== TASK TO CARRY OUT ==
From the entries below, please output exactly the lines starting at the one containing "How far apart" and ending at the one containing "In the picture the", both included.
=== Section Start ===
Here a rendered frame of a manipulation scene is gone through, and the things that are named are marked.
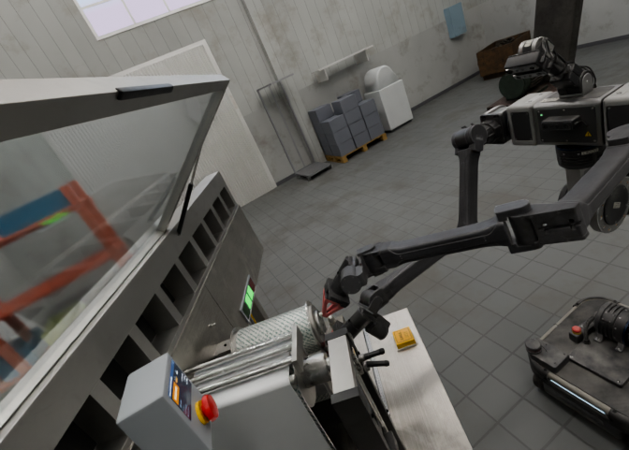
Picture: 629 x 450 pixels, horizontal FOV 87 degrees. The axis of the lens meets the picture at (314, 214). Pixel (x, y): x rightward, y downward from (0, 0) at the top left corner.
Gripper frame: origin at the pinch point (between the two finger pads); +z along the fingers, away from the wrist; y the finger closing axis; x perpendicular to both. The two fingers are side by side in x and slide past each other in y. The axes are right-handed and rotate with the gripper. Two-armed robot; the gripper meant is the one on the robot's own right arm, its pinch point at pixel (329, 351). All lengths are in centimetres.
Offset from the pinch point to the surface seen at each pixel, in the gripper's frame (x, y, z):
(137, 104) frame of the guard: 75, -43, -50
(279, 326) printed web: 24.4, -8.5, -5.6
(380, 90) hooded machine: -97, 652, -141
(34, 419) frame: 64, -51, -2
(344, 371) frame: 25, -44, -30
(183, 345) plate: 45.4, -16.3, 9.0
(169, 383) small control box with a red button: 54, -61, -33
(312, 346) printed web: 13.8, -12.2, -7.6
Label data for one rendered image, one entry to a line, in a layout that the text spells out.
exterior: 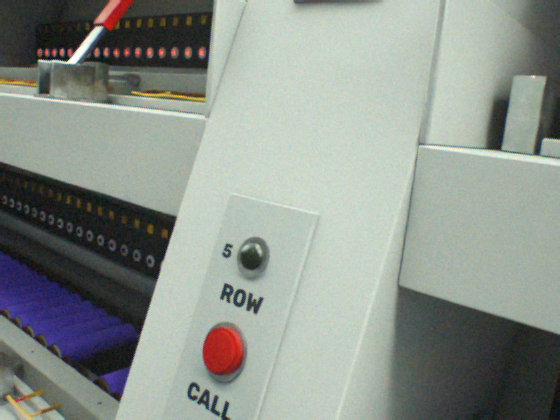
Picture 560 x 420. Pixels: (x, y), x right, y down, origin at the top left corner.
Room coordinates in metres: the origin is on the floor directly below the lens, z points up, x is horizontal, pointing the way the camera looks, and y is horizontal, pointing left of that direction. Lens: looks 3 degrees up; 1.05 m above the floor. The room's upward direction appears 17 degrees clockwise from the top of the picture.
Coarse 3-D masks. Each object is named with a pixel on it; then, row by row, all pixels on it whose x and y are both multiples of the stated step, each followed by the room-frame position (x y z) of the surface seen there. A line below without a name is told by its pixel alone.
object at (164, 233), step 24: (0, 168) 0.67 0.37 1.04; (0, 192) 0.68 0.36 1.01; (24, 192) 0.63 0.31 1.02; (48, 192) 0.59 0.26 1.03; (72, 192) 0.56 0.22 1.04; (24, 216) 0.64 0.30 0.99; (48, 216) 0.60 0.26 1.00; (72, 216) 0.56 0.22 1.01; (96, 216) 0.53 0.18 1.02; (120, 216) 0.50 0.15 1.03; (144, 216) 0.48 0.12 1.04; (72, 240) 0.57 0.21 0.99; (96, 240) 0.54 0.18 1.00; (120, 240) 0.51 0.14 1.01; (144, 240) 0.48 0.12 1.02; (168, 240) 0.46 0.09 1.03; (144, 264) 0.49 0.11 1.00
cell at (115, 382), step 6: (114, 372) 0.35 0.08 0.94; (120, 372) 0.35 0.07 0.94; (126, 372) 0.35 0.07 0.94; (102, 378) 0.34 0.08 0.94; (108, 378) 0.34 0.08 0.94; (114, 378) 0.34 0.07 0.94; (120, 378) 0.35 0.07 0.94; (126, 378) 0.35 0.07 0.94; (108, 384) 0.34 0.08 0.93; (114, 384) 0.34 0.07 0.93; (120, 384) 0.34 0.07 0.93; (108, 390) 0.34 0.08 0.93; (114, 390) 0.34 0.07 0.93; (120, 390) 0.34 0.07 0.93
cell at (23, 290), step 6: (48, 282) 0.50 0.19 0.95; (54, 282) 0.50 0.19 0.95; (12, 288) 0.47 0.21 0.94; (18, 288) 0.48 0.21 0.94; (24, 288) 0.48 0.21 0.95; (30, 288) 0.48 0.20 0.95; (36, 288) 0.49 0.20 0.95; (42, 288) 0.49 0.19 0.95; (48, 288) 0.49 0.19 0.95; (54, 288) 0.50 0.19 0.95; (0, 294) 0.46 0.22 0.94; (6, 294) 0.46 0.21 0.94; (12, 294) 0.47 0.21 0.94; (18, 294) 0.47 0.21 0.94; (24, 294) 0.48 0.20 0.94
=== Section End ===
=== Section Start ===
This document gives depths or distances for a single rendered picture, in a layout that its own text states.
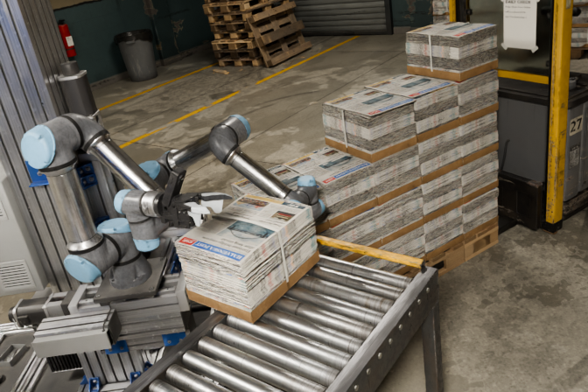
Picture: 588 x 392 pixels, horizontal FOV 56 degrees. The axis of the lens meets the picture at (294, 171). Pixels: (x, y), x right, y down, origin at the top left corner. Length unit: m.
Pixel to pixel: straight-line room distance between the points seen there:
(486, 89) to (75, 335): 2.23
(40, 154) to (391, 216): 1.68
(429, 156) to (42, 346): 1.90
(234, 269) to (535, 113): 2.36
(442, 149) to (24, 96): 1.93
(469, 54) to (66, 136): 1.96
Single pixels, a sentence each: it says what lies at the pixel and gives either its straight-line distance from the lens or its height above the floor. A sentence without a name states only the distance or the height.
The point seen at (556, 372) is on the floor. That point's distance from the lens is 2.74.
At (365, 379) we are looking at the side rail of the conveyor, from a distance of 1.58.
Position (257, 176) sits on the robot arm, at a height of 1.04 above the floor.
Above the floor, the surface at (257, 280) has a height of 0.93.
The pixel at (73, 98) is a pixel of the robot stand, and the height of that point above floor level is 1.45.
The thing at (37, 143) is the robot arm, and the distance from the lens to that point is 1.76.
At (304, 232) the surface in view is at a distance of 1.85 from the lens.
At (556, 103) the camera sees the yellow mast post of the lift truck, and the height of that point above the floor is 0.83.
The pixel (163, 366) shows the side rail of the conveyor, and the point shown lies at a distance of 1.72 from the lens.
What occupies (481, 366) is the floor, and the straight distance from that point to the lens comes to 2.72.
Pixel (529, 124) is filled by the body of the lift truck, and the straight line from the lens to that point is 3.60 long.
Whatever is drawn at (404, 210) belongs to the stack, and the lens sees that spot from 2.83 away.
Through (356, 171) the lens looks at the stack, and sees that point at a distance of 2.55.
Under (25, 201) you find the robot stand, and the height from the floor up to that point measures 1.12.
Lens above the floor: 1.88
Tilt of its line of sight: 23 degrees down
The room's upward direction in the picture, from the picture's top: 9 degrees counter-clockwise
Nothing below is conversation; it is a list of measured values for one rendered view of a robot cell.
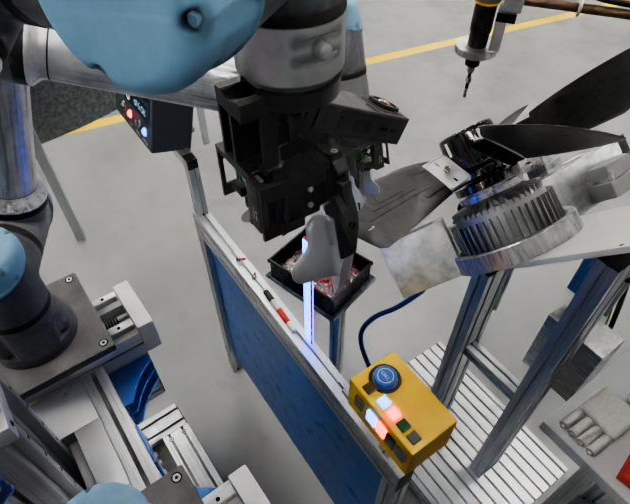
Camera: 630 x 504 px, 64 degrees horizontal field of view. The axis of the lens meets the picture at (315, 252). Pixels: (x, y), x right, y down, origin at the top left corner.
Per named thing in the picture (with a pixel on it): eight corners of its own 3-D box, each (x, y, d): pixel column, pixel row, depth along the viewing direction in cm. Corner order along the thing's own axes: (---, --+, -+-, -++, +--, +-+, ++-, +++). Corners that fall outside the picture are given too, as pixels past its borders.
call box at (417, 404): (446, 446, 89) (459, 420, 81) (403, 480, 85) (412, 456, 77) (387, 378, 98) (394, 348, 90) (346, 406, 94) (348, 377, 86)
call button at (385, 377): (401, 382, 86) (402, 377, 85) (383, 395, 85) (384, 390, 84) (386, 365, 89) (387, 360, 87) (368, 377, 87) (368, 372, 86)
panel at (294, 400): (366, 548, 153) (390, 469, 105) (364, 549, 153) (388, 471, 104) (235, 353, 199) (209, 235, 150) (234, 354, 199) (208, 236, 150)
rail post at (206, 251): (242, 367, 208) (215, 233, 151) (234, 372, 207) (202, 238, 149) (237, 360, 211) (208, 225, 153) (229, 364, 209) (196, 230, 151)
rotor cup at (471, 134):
=== Section End ===
=== Section Start ===
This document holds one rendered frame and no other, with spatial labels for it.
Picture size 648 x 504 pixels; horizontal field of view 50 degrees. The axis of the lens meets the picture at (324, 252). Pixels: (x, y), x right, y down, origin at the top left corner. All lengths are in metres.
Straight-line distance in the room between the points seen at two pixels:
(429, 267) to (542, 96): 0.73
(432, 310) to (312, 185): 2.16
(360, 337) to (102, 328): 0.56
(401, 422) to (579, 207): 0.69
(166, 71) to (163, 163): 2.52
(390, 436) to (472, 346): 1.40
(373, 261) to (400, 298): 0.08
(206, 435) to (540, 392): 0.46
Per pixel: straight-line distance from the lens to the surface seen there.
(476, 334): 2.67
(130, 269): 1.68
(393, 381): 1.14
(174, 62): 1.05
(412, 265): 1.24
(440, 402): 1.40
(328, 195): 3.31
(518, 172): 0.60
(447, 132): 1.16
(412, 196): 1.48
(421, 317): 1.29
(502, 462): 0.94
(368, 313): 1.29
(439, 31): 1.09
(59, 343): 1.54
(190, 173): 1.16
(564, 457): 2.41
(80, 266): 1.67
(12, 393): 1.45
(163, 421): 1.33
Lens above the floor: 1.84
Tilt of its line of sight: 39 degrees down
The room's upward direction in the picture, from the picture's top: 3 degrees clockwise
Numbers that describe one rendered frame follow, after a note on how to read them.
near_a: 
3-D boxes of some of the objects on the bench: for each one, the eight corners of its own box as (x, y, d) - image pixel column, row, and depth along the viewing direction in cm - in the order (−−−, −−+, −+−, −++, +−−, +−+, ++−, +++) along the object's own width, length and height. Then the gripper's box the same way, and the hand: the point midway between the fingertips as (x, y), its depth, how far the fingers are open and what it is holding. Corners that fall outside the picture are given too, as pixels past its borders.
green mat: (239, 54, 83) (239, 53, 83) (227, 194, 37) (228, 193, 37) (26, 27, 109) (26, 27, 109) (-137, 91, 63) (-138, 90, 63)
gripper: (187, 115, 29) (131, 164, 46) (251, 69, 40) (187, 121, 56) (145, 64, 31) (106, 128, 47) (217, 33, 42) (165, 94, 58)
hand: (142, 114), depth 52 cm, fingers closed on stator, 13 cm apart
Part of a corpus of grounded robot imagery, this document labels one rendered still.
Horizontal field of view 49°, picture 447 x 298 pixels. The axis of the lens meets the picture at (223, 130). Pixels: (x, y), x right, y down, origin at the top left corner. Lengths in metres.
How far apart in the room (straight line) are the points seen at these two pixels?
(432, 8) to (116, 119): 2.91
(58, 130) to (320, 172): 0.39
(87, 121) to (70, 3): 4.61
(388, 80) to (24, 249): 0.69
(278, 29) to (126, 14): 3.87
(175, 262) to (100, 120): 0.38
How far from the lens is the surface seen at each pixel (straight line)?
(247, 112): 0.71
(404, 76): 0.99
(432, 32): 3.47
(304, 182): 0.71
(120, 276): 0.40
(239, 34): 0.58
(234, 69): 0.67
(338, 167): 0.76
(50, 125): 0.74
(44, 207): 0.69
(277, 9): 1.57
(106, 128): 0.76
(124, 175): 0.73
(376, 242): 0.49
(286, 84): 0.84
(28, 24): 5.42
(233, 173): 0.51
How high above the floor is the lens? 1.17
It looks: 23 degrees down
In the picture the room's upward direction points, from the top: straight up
=== Section End ===
== RESPONSE ==
How far apart in the room (straight line) are the points seen at these two pixels?
(432, 8) to (116, 119): 2.91
(58, 130) to (320, 172): 0.39
(87, 121) to (70, 3): 4.61
(388, 80) to (24, 249): 0.69
(278, 29) to (126, 14): 3.87
(175, 262) to (100, 120): 0.38
How far from the lens is the surface seen at each pixel (straight line)?
(247, 112): 0.71
(404, 76): 0.99
(432, 32): 3.47
(304, 182): 0.71
(120, 276): 0.40
(239, 34): 0.58
(234, 69): 0.67
(338, 167): 0.76
(50, 125): 0.74
(44, 207): 0.69
(277, 9): 1.57
(106, 128): 0.76
(124, 175): 0.73
(376, 242): 0.49
(286, 84): 0.84
(28, 24): 5.42
(233, 173): 0.51
How high above the floor is the lens? 1.17
It looks: 23 degrees down
In the picture the room's upward direction points, from the top: straight up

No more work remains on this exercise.